Excel - data cleaning. Got rid of bad data. Filled in gaps where I could. Eliminated unnecessary columns. Deleted rows with mutltiple missing data points. Watson Analytics - initial analysis to help me see what kind of questions I could answer. RStudio - statistical analysis Tableau - data visualization Google Slides - final presentation put together
The Data has movies that originated from multiple countries but had a presence in the US. The Data is from Rotten Tomatoes. Years 1990 and greater. Only Action movies are included as this is the focus of my project. There are 909 rows and 19 columns of data.
DOES ROTTEN TOMATOE’S BUDGET, LIKES, AND SCORE PREDICT AN ACTION MOVIE’S GROSS REVENUE? Does budget affect gross revenue? Does the score and amount of likes affect gross revenue?
There are 905 rows, 19 columns. Originally there were 20 genres and I consolidated them to one. The Watson quality is 55 percent. The data is from Rotten Tomatoes. It has data from 2016 to 1990 (after cleaning).

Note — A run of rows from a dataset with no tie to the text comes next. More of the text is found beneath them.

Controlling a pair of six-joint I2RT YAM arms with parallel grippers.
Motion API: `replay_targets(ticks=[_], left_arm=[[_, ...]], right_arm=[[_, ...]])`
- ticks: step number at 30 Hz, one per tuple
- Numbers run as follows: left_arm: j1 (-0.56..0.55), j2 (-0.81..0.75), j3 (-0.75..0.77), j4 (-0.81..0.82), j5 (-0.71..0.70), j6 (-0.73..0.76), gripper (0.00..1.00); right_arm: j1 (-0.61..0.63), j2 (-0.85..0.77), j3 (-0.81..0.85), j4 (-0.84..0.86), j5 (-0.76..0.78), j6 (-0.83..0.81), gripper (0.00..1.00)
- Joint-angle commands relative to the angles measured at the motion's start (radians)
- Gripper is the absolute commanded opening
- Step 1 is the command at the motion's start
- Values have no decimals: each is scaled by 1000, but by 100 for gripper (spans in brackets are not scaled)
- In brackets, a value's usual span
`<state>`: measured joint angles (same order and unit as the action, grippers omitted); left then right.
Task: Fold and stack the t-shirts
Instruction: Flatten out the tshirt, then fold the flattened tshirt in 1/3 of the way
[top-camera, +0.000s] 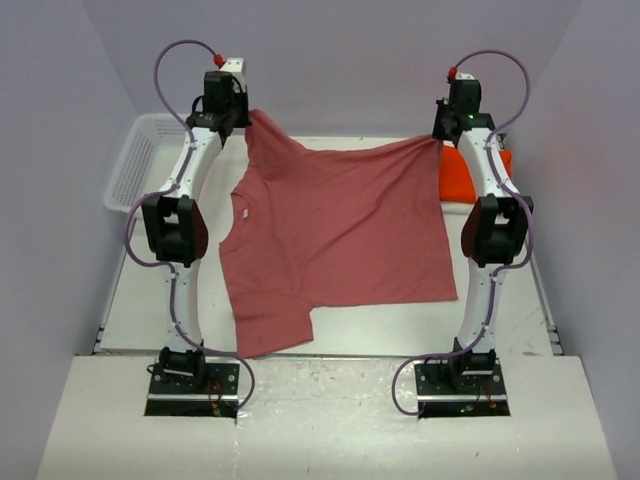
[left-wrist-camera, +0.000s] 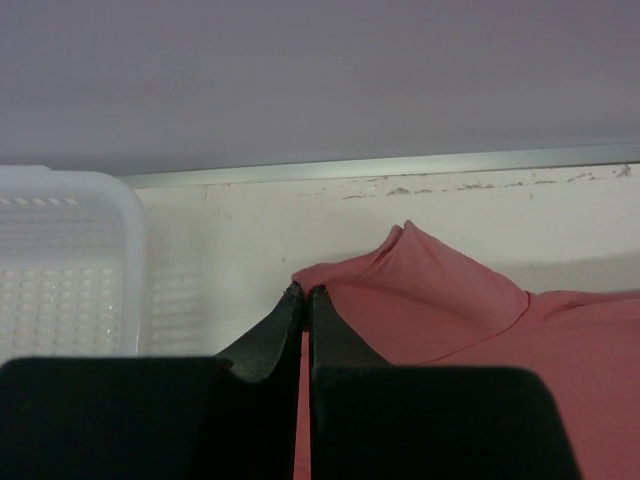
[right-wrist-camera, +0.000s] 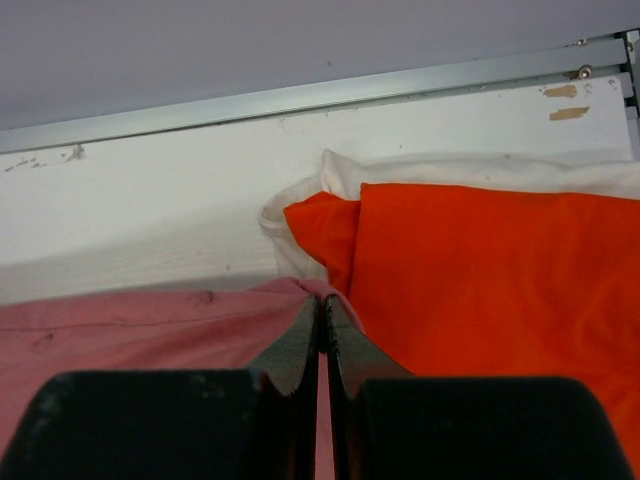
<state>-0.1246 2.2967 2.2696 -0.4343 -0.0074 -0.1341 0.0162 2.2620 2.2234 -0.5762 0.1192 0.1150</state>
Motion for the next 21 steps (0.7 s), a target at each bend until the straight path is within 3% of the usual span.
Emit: replay_targets(ticks=[1, 10, 21], left_arm=[[3, -9, 21, 34, 41, 14, 2], [0, -118, -128, -12, 44, -47, 1], [-18, -382, -406, -3, 66, -117, 0]], right_arm=[[-2, 13, 48, 4, -18, -8, 0], [-2, -76, -83, 32, -21, 17, 0], [2, -237, -312, 62, -46, 80, 0]])
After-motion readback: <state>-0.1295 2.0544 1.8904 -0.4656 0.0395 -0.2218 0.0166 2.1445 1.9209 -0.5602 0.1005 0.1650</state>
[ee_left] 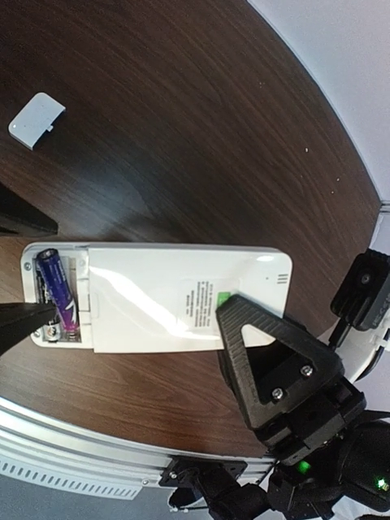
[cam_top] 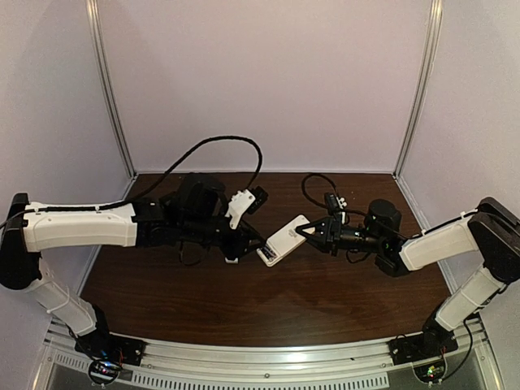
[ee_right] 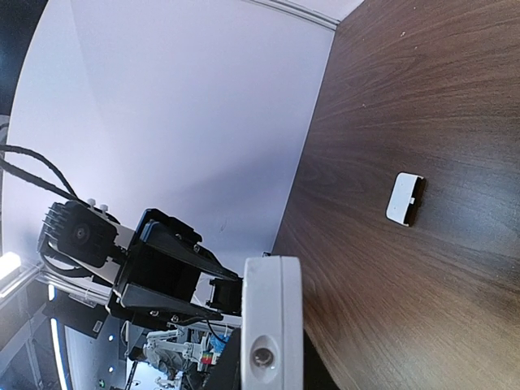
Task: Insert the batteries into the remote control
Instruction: Load the battery into the battery compartment.
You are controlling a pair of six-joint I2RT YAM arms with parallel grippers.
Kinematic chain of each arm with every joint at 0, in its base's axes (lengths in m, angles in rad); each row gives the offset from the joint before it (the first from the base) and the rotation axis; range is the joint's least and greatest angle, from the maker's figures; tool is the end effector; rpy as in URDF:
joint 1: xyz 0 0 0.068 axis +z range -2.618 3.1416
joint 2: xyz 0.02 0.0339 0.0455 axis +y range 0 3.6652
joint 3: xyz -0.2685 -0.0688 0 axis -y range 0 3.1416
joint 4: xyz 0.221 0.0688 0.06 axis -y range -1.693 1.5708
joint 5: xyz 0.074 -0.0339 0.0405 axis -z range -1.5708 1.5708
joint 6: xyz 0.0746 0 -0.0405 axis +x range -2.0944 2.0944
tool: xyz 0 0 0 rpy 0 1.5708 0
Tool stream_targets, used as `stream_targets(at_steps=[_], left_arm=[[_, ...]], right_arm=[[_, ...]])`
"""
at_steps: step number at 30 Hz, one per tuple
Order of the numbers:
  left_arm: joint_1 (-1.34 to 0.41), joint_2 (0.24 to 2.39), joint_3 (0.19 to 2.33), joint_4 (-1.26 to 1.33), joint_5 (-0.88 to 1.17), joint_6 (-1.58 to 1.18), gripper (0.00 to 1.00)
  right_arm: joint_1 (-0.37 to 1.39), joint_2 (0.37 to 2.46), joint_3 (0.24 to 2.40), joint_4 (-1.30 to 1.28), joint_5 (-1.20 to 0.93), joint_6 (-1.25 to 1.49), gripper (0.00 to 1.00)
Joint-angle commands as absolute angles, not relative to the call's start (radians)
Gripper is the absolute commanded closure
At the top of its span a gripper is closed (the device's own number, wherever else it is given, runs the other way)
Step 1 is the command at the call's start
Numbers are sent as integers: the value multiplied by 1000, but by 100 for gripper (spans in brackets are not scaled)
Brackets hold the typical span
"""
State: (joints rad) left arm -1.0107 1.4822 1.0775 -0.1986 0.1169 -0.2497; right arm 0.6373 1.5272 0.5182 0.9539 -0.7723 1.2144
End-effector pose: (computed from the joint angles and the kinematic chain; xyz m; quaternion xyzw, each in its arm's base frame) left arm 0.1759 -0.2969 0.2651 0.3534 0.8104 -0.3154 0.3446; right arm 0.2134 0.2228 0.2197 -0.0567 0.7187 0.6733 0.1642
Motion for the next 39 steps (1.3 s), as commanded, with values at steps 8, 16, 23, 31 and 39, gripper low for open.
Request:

Cleaning consisted of removing the special characters from the title data column. I did this using Ablebits excel extension software. Separation of the genre column was also an essential part of the cleaning. I simplified the genres from 6 (for some) to three in the final data set. I deleted any data from years earlier than 1990. Some data was missing from the set so I had to fill it in by finding the data from online. I had to add in things like budget for some lines of data. I also had to delete rows that had more than one blank in their data.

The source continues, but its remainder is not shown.